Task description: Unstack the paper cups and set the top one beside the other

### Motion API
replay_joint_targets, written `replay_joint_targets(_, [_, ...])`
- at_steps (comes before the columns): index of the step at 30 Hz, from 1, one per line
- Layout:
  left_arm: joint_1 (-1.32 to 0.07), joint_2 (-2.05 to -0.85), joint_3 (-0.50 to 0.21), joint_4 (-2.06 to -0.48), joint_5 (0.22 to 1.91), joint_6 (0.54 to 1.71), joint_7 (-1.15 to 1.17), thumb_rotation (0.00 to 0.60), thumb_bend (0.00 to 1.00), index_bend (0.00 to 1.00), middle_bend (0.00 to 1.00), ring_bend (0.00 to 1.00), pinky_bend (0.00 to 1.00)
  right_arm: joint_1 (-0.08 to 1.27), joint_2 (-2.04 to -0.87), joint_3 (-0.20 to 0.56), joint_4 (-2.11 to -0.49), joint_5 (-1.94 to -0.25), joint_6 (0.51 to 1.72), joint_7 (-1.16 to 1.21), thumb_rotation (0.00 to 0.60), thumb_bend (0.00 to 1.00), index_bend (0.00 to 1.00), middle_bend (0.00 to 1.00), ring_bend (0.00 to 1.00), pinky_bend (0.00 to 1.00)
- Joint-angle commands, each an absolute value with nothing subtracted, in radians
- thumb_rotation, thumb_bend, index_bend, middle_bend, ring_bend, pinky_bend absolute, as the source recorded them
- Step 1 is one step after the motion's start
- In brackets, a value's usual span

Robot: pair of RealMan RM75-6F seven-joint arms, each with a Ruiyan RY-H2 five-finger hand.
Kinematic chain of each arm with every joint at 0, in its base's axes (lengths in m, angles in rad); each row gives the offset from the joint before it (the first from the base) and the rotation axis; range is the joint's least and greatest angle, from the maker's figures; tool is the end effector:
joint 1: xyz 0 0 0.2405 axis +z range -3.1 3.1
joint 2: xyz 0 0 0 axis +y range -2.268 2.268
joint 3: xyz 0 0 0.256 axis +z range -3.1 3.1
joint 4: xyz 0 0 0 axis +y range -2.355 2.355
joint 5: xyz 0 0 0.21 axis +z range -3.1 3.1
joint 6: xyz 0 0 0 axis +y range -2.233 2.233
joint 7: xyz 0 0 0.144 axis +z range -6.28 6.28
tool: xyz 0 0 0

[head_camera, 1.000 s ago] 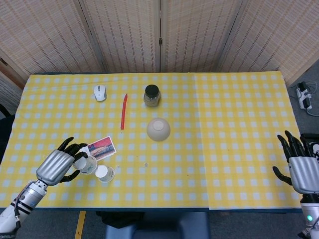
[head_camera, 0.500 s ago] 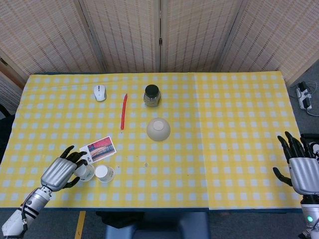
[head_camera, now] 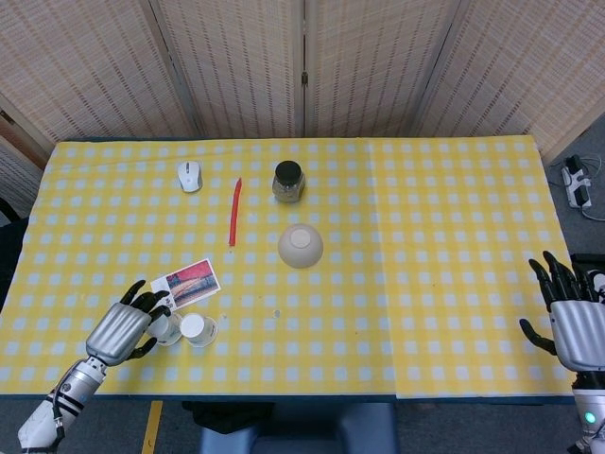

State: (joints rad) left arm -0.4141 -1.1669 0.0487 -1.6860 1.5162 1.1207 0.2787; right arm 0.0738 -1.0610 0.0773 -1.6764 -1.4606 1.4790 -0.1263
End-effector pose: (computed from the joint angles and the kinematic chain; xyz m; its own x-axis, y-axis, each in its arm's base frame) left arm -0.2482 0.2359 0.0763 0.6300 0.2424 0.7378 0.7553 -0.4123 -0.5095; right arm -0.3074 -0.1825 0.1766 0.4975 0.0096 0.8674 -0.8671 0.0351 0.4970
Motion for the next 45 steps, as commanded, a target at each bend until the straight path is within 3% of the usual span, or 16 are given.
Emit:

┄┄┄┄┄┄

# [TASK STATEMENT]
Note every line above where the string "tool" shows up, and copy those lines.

# [RESPONSE TO THIS EXERCISE]
Kinematic chain of each arm with every joint at 0, in its base's axes (lengths in m, angles in rad); each row gives the offset from the joint before it (the first from the base) and the rotation axis; range is the joint's least and greatest angle, from the maker's figures; tool is the end effector:
tool: xyz 0 0 0

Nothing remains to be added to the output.